** EXERCISE PROMPT **
Extract every line of the material that holds the string "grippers".
+++ GIVEN INFORMATION
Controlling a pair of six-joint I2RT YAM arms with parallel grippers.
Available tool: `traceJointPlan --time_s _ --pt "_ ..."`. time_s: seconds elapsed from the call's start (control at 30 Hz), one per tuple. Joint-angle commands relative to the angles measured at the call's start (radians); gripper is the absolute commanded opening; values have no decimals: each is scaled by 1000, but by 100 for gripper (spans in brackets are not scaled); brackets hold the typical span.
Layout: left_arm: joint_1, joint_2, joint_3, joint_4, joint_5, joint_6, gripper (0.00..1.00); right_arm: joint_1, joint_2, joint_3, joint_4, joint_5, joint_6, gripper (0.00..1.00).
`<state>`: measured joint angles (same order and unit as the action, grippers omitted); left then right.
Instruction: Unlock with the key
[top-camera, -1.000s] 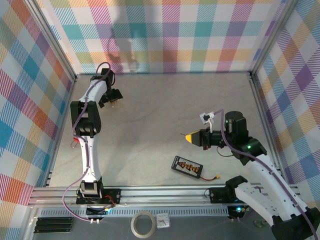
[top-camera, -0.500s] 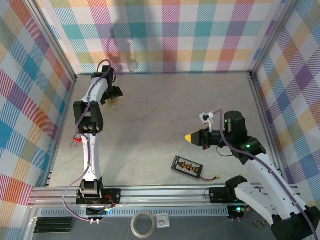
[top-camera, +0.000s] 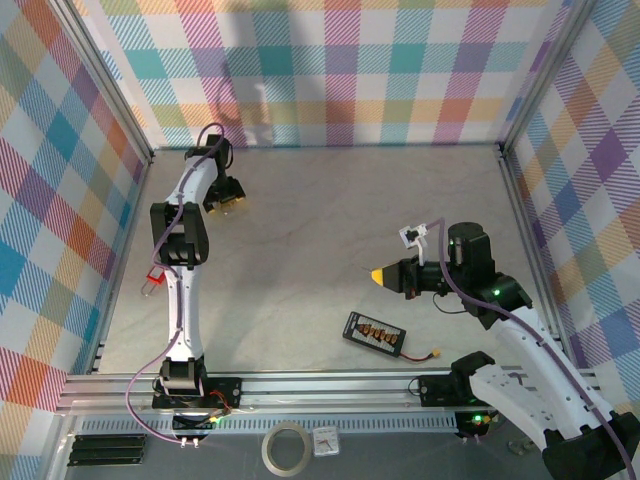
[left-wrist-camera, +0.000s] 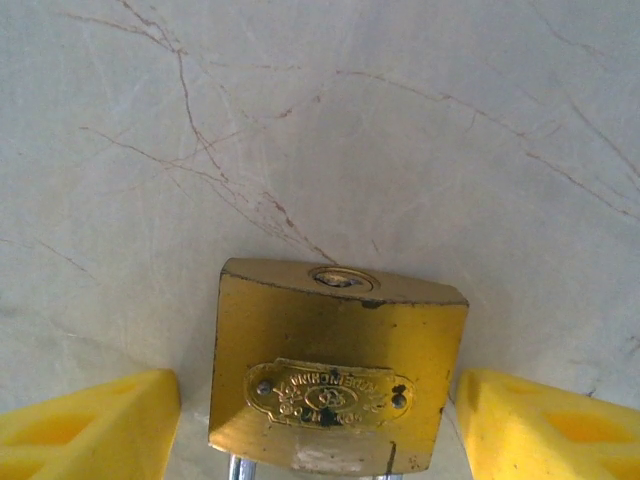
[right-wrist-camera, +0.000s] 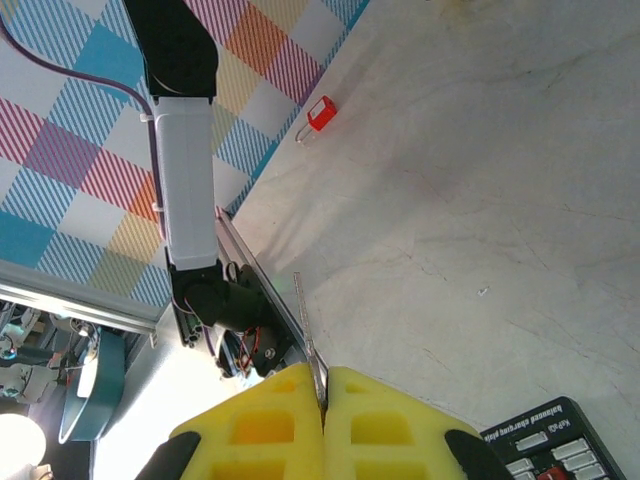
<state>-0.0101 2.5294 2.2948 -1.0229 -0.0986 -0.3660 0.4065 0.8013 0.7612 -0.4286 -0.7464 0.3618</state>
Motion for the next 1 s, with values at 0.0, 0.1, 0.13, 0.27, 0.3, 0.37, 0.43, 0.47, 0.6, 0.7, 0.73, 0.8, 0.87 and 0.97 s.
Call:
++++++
** EXERCISE RESULT **
Controlling a pair of six-joint I2RT YAM arms with parallel grippers.
`<state>`: measured joint angles (same order and unit as the action, grippers omitted); left then right.

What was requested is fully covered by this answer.